Evaluation of DMRs for age‐dependent changes by DBS. Eleven age‐associated differentially methylated regions (DMRs) identified by WGBS of sperm of young (G1) and old (G5‐6) men were further analysed in all age groups by DBS in a validation cohort (n = 42). The upper and lower panels show DMRs showing hypo‐ and hypermethylation with age, respectively. The linear trends and 95% confidence intervals are shown by solid lines and grey shading, respectively. The 12 samples previously pooled for WGBS analysis are shown in orange. A statistically significant correlation (Spearman's rank correlation) with age was detected for seven of these DMRs. Only statistically significant correlation results are displayed in each graph

We made use of the age‐dependent pattern of methylation and used the six DMRs with the lowest p‐value for the association between DNA methylation and age (BS74, BS134, ML15, BS22, BS71 and BS174) and a regression analysis of donor‐wise average methylation levels to derive an age predictor for sperm. By leave‐one‐out cross‐validation (2011), we found predicted and chronological ages for the 42 initially analysed samples to be highly correlated. Experimentally, this initial cohort showed a mean absolute error of 7.8 year in the prediction. An independent set of 33 samples was analysed for validation of the predictor, showing a moderate correlation between calculated and chronological age (Figure 4; R script available in File S2) and a mean absolute error of 9.8 years.

FIGURE 4.

FIGURE 4

Sperm age predictor. The average methylation values of the six DMRs with a p < 0.001 were used for regression analysis to develop an age predictor. An independent predictor validation cohort (n = 33) was analysed, and the age predictor tool could be successfully applied to calculate the predicted age. The calculated mean absolute error including all the samples was +/− 9.8 years, with a Pearson correlation coefficient of 0.653 (p = 5.11 × 10−5)

3. DISCUSSION

The FAMe study allowed to delineate for the first time an inherent ageing process taking place in the human male germline. By excluding or minimizing the effects of age‐related confounding factors, we isolated the effects caused solely by ageing. We identified a molecular germ cell‐specific ageing process (telomere lengthening, increased sperm DNA fragmentation and widespread DNA methylation changes) which might be associated with the poorer fertility outcome of elderly fathers.

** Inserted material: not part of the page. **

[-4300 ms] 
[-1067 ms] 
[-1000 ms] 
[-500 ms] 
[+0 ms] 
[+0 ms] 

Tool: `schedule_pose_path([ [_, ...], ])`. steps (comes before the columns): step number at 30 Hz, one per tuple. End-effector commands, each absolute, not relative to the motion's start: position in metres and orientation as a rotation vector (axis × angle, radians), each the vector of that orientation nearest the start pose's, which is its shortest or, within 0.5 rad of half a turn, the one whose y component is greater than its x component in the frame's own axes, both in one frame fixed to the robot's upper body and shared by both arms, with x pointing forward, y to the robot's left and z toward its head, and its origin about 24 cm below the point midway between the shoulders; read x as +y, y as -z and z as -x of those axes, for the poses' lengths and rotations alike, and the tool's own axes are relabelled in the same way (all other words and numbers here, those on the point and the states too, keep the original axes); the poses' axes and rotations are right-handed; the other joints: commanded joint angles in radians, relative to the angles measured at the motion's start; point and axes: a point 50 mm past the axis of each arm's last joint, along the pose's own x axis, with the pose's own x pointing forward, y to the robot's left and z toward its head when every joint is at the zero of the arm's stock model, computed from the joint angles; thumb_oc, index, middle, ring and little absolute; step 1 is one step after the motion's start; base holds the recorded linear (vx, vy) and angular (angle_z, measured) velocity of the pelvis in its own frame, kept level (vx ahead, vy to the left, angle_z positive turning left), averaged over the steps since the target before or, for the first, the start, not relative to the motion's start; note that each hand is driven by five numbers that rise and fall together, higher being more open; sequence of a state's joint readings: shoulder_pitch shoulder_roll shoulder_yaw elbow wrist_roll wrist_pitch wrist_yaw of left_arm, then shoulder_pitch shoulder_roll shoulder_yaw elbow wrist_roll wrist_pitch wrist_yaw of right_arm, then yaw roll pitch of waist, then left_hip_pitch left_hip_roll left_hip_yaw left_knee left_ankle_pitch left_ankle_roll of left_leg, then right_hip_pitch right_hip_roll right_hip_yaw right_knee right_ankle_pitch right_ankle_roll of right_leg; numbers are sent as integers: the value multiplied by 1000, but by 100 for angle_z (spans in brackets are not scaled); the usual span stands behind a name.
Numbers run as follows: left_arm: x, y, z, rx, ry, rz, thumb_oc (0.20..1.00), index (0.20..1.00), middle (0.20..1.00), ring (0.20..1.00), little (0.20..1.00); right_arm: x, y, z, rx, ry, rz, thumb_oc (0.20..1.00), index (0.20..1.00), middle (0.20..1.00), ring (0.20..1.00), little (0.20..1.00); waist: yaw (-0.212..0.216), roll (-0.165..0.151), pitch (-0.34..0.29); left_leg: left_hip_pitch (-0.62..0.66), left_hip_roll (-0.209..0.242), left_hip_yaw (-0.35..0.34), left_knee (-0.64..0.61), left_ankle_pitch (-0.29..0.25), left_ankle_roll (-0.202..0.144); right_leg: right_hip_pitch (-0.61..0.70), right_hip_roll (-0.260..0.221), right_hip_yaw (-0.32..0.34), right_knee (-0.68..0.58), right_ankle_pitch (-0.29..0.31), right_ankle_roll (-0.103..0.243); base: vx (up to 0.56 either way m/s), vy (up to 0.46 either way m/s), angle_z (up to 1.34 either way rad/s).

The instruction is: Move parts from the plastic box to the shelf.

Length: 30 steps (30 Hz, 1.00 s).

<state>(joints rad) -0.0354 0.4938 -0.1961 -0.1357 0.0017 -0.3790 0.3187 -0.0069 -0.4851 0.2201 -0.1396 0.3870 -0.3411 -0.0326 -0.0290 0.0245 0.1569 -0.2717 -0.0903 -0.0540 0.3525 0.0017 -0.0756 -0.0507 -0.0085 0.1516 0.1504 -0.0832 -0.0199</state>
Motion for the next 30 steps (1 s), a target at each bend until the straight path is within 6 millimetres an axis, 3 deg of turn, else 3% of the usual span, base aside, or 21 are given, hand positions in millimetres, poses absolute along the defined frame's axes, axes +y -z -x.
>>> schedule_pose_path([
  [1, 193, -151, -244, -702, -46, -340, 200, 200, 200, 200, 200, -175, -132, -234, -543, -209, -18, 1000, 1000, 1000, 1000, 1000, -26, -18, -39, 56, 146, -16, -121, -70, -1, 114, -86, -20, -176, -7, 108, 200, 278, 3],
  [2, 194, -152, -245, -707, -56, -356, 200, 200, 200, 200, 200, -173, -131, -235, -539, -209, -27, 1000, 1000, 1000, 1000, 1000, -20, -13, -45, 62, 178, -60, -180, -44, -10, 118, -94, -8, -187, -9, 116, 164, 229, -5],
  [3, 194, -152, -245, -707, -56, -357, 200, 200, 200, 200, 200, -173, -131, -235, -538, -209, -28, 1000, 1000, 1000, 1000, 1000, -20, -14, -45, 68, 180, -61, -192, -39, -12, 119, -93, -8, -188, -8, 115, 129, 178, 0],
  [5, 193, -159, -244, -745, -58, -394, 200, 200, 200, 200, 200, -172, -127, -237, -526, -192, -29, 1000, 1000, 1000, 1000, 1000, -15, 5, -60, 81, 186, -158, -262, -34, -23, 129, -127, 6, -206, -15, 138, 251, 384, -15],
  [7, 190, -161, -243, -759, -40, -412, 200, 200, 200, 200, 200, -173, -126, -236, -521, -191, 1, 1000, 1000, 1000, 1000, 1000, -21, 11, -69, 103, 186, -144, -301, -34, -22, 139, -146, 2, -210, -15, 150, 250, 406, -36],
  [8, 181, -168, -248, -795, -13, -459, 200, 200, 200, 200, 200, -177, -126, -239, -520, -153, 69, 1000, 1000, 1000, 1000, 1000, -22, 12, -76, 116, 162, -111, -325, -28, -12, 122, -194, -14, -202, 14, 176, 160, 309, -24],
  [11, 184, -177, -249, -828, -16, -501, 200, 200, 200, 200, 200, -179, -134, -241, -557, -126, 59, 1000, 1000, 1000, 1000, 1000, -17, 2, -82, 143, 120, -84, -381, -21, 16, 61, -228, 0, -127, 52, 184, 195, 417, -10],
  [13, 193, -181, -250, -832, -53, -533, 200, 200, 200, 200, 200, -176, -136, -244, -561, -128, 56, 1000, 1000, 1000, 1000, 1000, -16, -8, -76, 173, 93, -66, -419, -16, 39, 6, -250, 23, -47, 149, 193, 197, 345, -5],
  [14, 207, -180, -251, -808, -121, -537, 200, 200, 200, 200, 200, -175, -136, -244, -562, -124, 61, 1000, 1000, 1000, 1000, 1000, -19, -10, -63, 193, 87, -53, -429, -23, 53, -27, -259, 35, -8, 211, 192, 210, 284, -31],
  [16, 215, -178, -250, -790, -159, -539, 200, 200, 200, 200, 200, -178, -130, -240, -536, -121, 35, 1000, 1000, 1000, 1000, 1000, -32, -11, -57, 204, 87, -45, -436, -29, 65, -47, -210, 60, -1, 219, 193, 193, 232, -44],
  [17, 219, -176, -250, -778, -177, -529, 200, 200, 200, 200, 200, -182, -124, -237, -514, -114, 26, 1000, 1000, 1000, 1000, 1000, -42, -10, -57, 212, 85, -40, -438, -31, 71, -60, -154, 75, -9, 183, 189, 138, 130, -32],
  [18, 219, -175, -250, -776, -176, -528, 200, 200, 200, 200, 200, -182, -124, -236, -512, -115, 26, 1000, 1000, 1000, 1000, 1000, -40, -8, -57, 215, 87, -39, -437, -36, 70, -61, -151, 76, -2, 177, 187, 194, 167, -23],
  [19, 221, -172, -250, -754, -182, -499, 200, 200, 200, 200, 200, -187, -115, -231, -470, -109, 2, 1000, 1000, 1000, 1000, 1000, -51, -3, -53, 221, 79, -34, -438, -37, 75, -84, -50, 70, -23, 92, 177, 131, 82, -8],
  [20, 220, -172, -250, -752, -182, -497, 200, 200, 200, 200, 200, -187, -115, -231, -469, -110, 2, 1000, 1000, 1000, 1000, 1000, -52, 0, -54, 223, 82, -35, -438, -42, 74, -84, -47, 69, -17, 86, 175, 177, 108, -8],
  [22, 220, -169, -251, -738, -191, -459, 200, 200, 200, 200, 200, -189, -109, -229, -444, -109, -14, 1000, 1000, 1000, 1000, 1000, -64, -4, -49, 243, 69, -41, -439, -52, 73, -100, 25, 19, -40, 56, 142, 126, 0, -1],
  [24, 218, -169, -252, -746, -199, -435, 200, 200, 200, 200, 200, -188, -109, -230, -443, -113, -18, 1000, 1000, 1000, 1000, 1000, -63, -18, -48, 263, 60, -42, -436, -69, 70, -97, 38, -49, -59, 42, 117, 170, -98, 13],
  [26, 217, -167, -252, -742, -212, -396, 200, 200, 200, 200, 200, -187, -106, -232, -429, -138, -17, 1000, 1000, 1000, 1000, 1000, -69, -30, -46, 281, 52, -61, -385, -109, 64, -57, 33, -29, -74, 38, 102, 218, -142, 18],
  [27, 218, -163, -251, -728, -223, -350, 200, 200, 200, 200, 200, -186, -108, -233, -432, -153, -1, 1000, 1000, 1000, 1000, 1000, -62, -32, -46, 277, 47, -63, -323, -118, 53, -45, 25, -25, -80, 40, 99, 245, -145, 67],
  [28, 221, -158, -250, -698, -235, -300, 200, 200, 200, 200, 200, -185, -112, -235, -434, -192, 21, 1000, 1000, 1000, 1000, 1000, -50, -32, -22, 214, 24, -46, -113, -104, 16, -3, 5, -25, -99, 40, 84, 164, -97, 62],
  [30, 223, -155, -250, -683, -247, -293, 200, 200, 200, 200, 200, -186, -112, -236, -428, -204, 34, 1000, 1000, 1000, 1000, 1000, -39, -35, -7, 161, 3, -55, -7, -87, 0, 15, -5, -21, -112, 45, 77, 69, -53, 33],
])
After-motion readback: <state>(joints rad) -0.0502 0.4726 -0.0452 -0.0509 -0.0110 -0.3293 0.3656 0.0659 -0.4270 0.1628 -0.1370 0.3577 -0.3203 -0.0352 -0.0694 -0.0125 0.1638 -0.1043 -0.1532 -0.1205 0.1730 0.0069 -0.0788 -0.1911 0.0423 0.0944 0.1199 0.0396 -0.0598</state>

3.1. Clinical evaluation shows healthy ageing is associated with normal reproductive parameters

All the study participants underwent an andrological evaluation which revealed that normal spermatogenesis is not affected by age in a clinically relevant manner over a range of six decades. Moreover, reproductive hormone profiles remained within physiological levels across the age range analysed. These findings are in contrast with several studies showing a decline in spermatogenic function with age (Eskenazi et al., 2003; Lee et al., 2009; Sartorius & Nieschlag, 2010). However, our findings are in perfect agreement with a previous study in which rigorous selection criteria were employed (Nieschlag et al., 1982). The enrolment criteria appear, therefore, to cause the discrepancies between different studies. Since we do not have longitudinal data, we cannot, however, exclude the influence of year of birth on the results.

An interesting observation from our study is that general health is associated with maintained fertility parameters. There is a growing body of evidence supporting the notion that male infertility, or at least aberrant sperm parameters, might be associated with poor general health (Eisenberg et al., 2015, 2016; Latif et al., 2017). In fact, some studies have also indicated that infertile men might be at a higher risk for developing cancer (Al‐Jebari et al., 2019; Hanson et al., 2016). Our study seems to add further validity to this hypothesis that male infertility/abnormal sperm production is a symptom for broader health issues by showing that abnormal sperm and hormonal parameters are less common in healthy men, regardless of age.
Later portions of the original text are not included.